El caso es que el café del martes dió para más de una reflexión, que me voy a permitir escribir aquí. Escuchando a aquel tipo explicando opiniones que no importaban para nada al tribunal, recordé a mi antiguo profesor de filosofía del Derecho, cuando hablaba de los procesos penales que se seguían en países democráticos contra terroristas y otros acusados de intentar destruir el sistema para sustituirlo por totalitarismos asesinos (revolucionarios idealistas, según sus propagandistas). En esos casos, el reo se encontraba ante el dilema de optar entre dos estrategias de defensa:
La primera era aceptar la legitimidad del sistema que lo juzgaba, traicionando sus ideas, y ceñirse a una defensa técnica. Sacrificando la legitimidad de su causa y usando las posibilidades ofrecidas por la legalidad vigente, tenía muchas probabilidades de ser absuelto o acabar con una condena leve.
La otra posibilidad era no aceptar la legitimidad del tribunal, manteniéndose fiel a sus ideas, y ceñirse a excusas políticas. En este caso, se convertía en un mártir ante a los suyos, pero se aseguraba ser condenado.
Viendo al tal Jordi hablando ante el tribunal, recordé el tema. Teniendo en cuenta que está acusado de delitos con escasa interpretación jurisprudencial posterior a la Constitución, podía perfectamente ceñirse a una defensa muy técnica y concreta, intentando que el Tribunal establezca una interpretación de los elementos del tipo penal que lo beneficiase, y valorando los hechos atendiendo a los detalles que se ajusten más a esa interpretación del tipo más beneficiosa. Claro que eso pasaría indefectiblemente por traicionar el discurso nacionalista que ha sostenido hasta ahora.
En lugar de eso, me parece claro que fue consciente en algún momento que ha estado cabalgando un tigre, y ahora no se atreve a bajarse. Y hace lo que se espera de él: aparecer como un mártir víctima de un opresor injusto, y soltar arengas con vistas no a una defensa eficaz, sino para mantener la cohesión de sus fieles. Y rezando, sin duda, por un mágico apaño político que presione al Tribunal, o un próximo indulto, regalo de un gobierno comprensivo con los delincuentes que se escudan en causas políticas.

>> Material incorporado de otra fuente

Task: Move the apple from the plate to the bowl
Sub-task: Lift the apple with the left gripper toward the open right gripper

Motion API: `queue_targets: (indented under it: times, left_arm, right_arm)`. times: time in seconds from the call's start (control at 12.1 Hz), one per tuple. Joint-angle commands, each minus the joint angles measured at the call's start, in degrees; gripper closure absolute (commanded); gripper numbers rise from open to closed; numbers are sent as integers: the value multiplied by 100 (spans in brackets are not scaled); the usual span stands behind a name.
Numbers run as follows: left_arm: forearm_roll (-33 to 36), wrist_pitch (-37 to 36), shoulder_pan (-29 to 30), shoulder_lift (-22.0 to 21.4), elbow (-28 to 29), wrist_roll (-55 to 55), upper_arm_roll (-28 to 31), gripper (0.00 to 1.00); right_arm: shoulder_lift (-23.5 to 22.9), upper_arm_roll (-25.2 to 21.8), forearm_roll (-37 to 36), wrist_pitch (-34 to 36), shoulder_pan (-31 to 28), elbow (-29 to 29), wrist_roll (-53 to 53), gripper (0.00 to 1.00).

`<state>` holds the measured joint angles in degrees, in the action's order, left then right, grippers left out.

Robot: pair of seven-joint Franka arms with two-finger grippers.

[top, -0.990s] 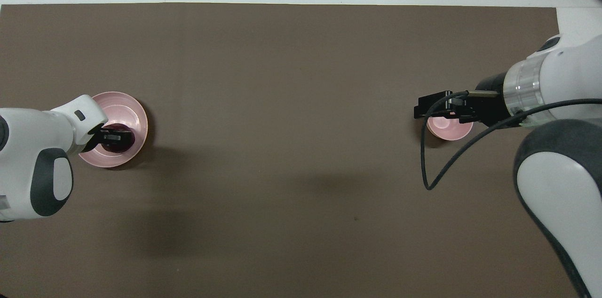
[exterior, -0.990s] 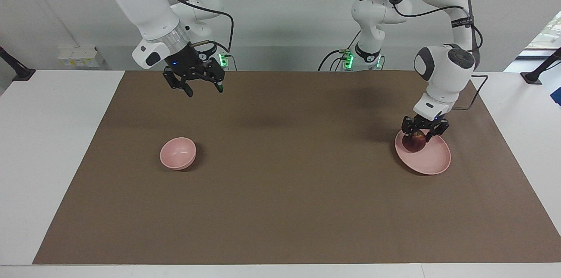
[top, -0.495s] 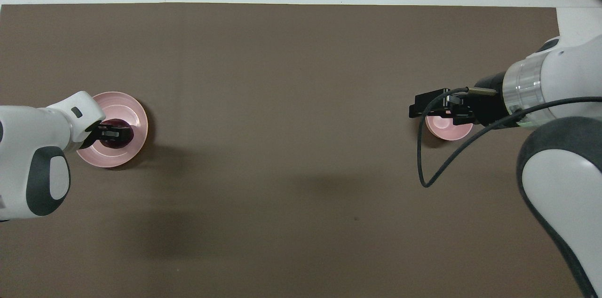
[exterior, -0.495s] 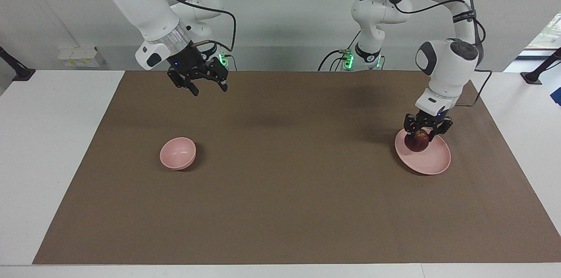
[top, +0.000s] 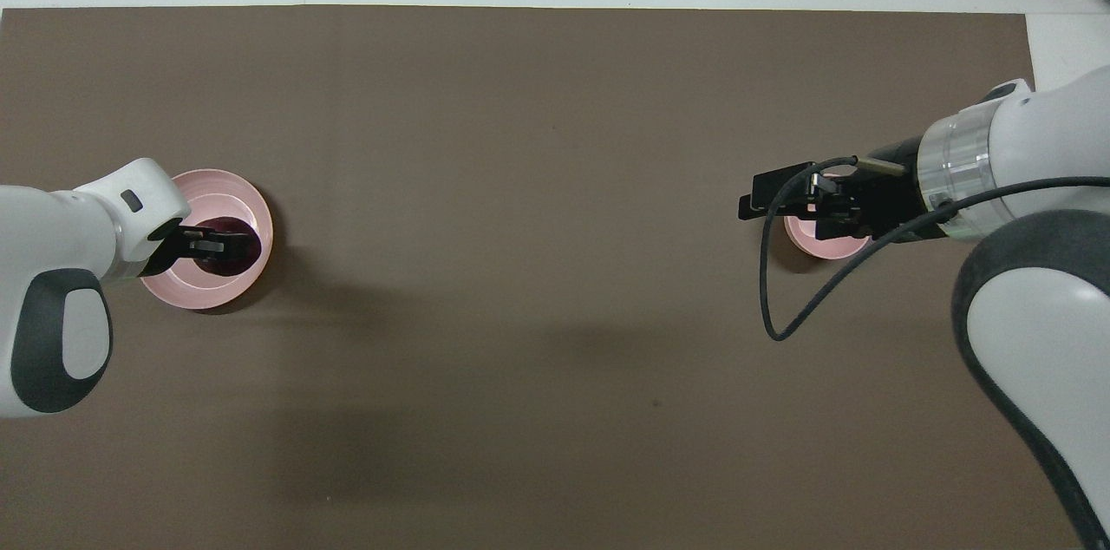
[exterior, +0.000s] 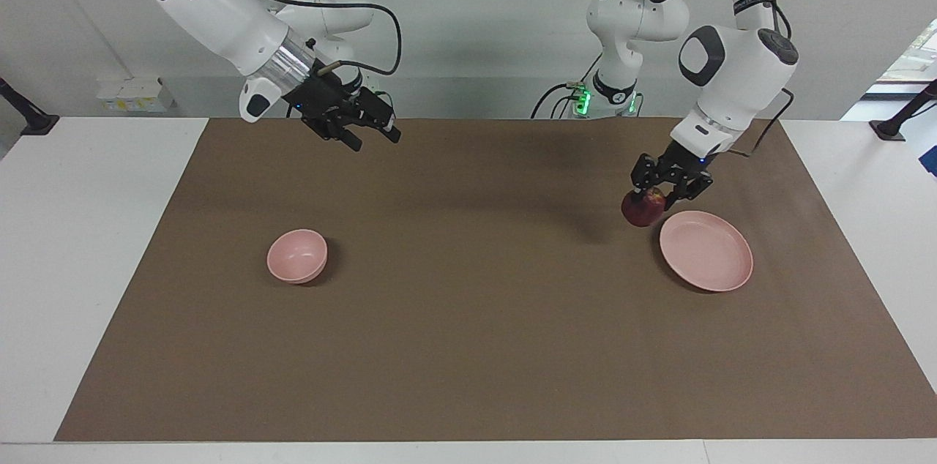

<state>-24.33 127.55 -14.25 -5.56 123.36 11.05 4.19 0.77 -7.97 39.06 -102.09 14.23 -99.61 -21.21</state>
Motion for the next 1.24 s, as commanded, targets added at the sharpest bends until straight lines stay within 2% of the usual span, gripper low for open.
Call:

Me temo que el circo que está actuando al mismo tiempo que se celebra el proceso penal, aún tiene números de payasos y equilibristas de sobra. Así que nos queda diversión para rato. Pero no está de más tener unas nociones de lo que es y de lo que debiera ser.
En algún momento pensé que estaba en un mitín político. Y no solamente con los acusados, sino hasta con el mismísimo Rajoy. Solo me di cuenta de que no era un mitín porque el que hacia el discurso estaba sentado.
Por lo demás, muy buen artículo. Gracias.
Pues si, Miguel Angel, ya podían ceñirse a los hechos, pero en la era de la posverdad lo que importa es el relato. Los hechos sólo le interesan al que tenga que juzgarlos no al que lo que quiere es oír lo que ya juzgó, emocionalmente de antemano.